Saturday, 1 November 2008

About sharing and more Glendo off-track

Weather conditions were very mixed for the last bank holiday weekend: although the cold wind was keeping the rock at the perfect bouldering temperature, rain was also around...

On Saturday I got a text from Michael Duffy saying he was meeting Ricky Bell in the Cooley Mountains to check "one of the best lines in Ireland". This frightened me a bit as I thought the boys were on the trail of my latest secret spot. Oops, did I just say it? The fact is I do have a nice little spot in the Cooleys, but it does not have one of the best lines in Ireland, but at least 2 or 3 of them. No need to get excited though, this is just my very subjective opinion.

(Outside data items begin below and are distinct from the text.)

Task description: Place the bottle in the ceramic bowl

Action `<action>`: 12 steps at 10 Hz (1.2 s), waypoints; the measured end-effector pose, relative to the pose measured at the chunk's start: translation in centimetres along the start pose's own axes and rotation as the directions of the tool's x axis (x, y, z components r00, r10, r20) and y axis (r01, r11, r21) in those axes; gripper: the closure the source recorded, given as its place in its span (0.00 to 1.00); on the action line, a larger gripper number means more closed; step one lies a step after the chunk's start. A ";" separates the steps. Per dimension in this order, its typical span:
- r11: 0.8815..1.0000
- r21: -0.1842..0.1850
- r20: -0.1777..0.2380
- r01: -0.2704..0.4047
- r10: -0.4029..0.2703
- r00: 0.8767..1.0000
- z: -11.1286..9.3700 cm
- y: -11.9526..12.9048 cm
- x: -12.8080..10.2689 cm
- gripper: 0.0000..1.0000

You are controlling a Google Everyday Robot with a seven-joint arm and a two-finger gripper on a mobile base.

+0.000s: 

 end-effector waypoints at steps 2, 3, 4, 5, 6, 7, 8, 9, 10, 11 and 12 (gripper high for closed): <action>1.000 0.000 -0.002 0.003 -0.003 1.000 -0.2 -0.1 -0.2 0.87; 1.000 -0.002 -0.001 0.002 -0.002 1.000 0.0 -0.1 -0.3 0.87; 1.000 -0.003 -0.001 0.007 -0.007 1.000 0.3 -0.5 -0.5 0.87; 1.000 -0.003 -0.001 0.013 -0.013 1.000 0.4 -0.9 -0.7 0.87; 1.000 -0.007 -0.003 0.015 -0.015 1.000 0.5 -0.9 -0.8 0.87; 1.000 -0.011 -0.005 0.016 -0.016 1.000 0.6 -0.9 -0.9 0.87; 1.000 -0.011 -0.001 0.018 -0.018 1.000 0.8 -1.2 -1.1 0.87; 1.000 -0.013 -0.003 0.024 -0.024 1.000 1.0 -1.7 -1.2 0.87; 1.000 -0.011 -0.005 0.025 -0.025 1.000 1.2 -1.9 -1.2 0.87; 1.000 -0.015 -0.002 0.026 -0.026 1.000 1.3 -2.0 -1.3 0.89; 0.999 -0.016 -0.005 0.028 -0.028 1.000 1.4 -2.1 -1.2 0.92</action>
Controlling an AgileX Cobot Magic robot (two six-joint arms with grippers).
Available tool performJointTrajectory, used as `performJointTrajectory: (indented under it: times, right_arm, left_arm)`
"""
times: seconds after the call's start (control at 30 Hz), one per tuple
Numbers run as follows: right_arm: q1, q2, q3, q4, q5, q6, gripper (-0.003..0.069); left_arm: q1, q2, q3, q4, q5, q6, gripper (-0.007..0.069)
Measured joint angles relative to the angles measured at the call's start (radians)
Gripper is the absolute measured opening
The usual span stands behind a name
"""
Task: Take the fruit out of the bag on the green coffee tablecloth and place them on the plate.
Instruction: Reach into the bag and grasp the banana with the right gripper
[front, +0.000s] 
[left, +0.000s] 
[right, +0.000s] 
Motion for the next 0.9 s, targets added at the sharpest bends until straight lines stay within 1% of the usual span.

Talking about opinions, I already had got fairly paranoid when Dave Flanagan gave his own on first ascents back in June stating that "by saying nothing you are relequinshing your right to complain when someone does the 'first ascent' of your problem. " But I do share my discoveries and first ascents and the proof is my good mate Tim Chapman rung me that day asking if I had read Dave's article: "Do you think he knows about your new place?" The fact is I met a good few hill walkers around there and it's only a matter of time before climbers hear about it so let's start the sharing:



As for northies, it turned out that it was not what they were after. They were actually trying some serious line on one of the numerous outcrops that can be found in the Windy Gap. I had a quick walk around there before, but had never bothered checking that overhanging bit. I did not take any picture, but let's just say it is a high enough awesome looking slopey prow with what looks like a strenuous overhanging start. Unfortunatly the rain arrived and ruined the guys hopes as the upper slopers became damp. I would not be surprise if we hear about it soon though.

Sunday was another good discovery day. Again Michael Duffy texted us saying he was going to try a good looking roof crack he had spotted high in the scree. However after having spent a good time warming up and brushing the line, the few attempts he and Ron Browner gave it were far from enough to crack the line before the rain. In the meantime, I had met my old buddy Michael Nicholson who had decided to explore the surroundings. A good idea that was: he found a couple of huge caves, one of them containing one of Glendo's best problems. Not that it is particularly hard (Michael Duffy flashed the first ascent) but it has the good benefit of being sheltered from the rain, a quality that is not common among Glendo's problems... I am not talking about moisture here: by 5 o'clock all boulderers had fled the valley under lashing rain except for me, Kevin Griffin and Michael Duffy, who also had the taste of bringing lamps to light up the cave. The problem itself is a roof line, not too unsimilar to Chillax, but slightly harder. I suggested the name "Perma-dry" but Michael has probably come up with something better by now.

So, Dave, if you are reading this, here is a thought for your website: how about a database of perma-dry problems? I'll start: Perma-dry, 7a?, Glendo, in a cave high in the scree, 100m straight up above superstars of the BMX.

3 comments:

Pierre Fuentes said...

And before anyone criticise, yes the Blade Runner sequence is a montage: I never managed to film a full ascent....

Dave Flanagan said...

Good work Pierre, that stuff in the Cooleys looks great in particular the arete. How long does it take you to drive up? Did you find the rock sharp, we did when we went up there, still got some climbing done but you had to be selective.
Dry climbing in Glendo, good news, looks like its miles up in the scree. Do you need a lantern during the day to climb it?
Why don't you add Perma dry to the DB and then if we start finding more problems like it we can detail them somewhere?

Pierre Fuentes said...

Cheers Dave.

The drive is about 45mn from Glasnevin (so it's actually closer than Glendo for me). The rock is very sharp but the grain is much smaller making it climbable all year round.

"Permadry": no, you don't need a lantern during daylight. Micko Duffy should name it & grade it as he got the first ascent. I suggested that name after reading that article from Dave MC Leod.

I was hoping you'd know more of these "caves": surely there must be a few of them around the scree?